Taekwondo Instructor Charged With Murder in the Deaths of 7-Year-Old Student and the Boy’s Parents

Taekwondo Instructor Charged With Murder in the Deaths of 7-Year-Old Student and the Boy’s Parents
Police investigate at a crime scene in Sydney on Feb. 21, 2024. Dan Himbrechts/AAP Image via AP
The Associated Press
Updated:

SYDNEY—A taekwondo instructor was charged from his hospital bed Thursday with three counts of murder for the deaths of a 7-year-old student and the boy’s parents in Sydney.

Lawyers for Kwang Kyung Yoo, 49, appeared on his behalf in the Parramatta Local Court hearing, but did not apply for Yoo to be released on bail or enter any plea to the charges.

Yoo, the owner of the Lion’s Taekwondo and Martial Arts Academy and known to his students as Master Lion, remains under police guard at a hospital after undergoing surgery for what police described as stab or slash wounds to his chest, stomach and arms.

Police allege Yoo strangled his student and the boy’s mother, Min Cho, to death at his academy on Monday evening. Yoo then allegedly drove her car to the family home where he fatally stabbed her husband Steven Cho.

Yoo then drove himself to hospital where he told medical staff and police he had been attacked in a supermarket car park.
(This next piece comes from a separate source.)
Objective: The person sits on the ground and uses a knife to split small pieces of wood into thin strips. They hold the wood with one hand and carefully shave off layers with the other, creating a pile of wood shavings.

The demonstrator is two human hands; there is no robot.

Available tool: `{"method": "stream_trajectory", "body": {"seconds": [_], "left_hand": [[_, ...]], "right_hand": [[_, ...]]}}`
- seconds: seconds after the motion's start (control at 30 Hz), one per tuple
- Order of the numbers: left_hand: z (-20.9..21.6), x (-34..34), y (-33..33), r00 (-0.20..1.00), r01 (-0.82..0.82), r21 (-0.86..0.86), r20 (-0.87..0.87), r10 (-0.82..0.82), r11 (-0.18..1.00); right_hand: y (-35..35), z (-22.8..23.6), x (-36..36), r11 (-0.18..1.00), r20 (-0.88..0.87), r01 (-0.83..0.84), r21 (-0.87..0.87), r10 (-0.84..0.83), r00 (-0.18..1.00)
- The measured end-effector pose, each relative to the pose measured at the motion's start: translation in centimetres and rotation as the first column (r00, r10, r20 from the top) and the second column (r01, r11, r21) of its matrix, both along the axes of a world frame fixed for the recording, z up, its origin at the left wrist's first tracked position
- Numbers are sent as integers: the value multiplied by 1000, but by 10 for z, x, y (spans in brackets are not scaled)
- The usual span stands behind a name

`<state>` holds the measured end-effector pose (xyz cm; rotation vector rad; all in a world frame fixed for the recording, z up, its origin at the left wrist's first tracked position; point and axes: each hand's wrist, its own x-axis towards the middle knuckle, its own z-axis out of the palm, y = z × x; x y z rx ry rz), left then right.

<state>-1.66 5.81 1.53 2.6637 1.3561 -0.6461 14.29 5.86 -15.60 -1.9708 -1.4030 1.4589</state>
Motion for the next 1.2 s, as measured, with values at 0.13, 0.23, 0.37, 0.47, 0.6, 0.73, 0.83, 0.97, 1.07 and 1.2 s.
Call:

The bodies were discovered on Tuesday.

Police have not disclosed a motive for the violence, nor said whether Yoo was injured in a struggle or the wounds were self-inflicted.

Yoo’s only connections to the family made public so far were that all four were born in South Korea and the boy was a regular taekwondo student.

Yoo must remain in custody either under police guard in hospital or in prison until his case is due back in court on April 18.

He is expected to appear in court on that date by video link. He did not appear in court on Thursday.

The maximum penalty for someone convicted of murder in New South Wales state is life imprisonment, with a standard non-parole period of 20 years for the murder of an adult and 25 years for the murder of a child.